Appena ho due minuti passo a farvi una recensione, promesso! Di solito le mie
sono chilometriche quindi preparatevi! ^_^
Detto questo vi
lascio alla storia, spero vi piaccia e mi raccomando, RECENSITE RECENSITE
RECENSITE!!!
Beyond The Twilight
Alla vigilia dell’anno 2046, i ghiacciai dei circoli polari
avevano cominciato a sciogliersi.
Alla vigilia dell’anno 2100, il mondo cominciava a cambiare la sua
fisionomia.
Alla vigilia dell’anno 2470, la parte abitabile del mondo era
quella dell’emisfero boreale. L’emisfero australe era un’enorme distesa di
ghiaccio e deserto. Il caldo torrido si alternava al freddo glaciale. In quella
parte del mondo non c’era vita.
Alla vigilia dell’anno 2879, tutta la popolazione mondiale si era
trasferita nella parte abitabile del mondo. I mari non esistevano più. Solo
un’oceano, l’unico esistente, lambiva le coste dell’una e dell’altra parte
della Terra.
Si raccontava che guardandolo di sera, nei primi anni della sua
formazione, si poteva vedere il tramonto.

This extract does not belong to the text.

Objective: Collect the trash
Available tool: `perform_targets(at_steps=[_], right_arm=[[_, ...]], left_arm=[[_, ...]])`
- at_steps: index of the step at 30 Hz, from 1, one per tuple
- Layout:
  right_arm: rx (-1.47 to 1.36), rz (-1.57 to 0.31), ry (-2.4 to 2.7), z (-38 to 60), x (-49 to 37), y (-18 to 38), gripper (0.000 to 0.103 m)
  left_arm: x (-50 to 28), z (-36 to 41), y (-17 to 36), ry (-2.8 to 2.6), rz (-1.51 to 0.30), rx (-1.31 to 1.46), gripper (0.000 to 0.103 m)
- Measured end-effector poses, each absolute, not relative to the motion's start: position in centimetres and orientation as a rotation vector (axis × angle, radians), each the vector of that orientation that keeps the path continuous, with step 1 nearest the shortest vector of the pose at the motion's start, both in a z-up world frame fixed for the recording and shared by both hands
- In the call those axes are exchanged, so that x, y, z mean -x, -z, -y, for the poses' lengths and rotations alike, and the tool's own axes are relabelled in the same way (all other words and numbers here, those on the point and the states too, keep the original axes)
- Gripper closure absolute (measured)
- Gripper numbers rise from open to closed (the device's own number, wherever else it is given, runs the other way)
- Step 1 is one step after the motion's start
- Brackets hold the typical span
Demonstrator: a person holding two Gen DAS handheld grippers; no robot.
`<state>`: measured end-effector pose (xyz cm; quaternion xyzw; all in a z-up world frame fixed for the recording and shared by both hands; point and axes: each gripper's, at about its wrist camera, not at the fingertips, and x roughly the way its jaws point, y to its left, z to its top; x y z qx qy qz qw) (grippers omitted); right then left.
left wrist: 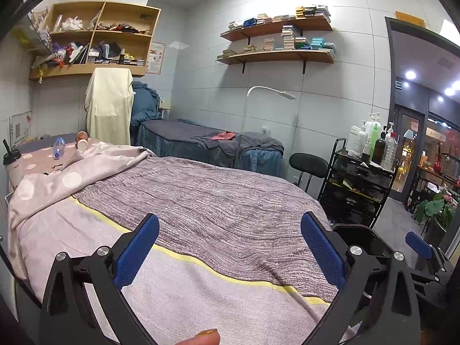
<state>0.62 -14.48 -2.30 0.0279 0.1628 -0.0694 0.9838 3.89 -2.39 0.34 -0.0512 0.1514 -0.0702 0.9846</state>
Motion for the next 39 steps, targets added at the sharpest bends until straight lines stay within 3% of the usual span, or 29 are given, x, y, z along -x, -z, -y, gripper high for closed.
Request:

Per questo era stato chiamato Twilight.
La parte abitabile del mondo si estendeva per vari dei vecchi Stati,
passando per l’America, l’Europa e la Russia. Il clima era temperato. Non si
conosceva la neve. Quando nevicava era prudente starsene al riparo in casa,
visto che spesso piovevano cristalli di ghiaccio taglienti. Il cielo era per
miracolo ancora azzurro, ma di un azzurro sbiadito, quasi tendente al grigio.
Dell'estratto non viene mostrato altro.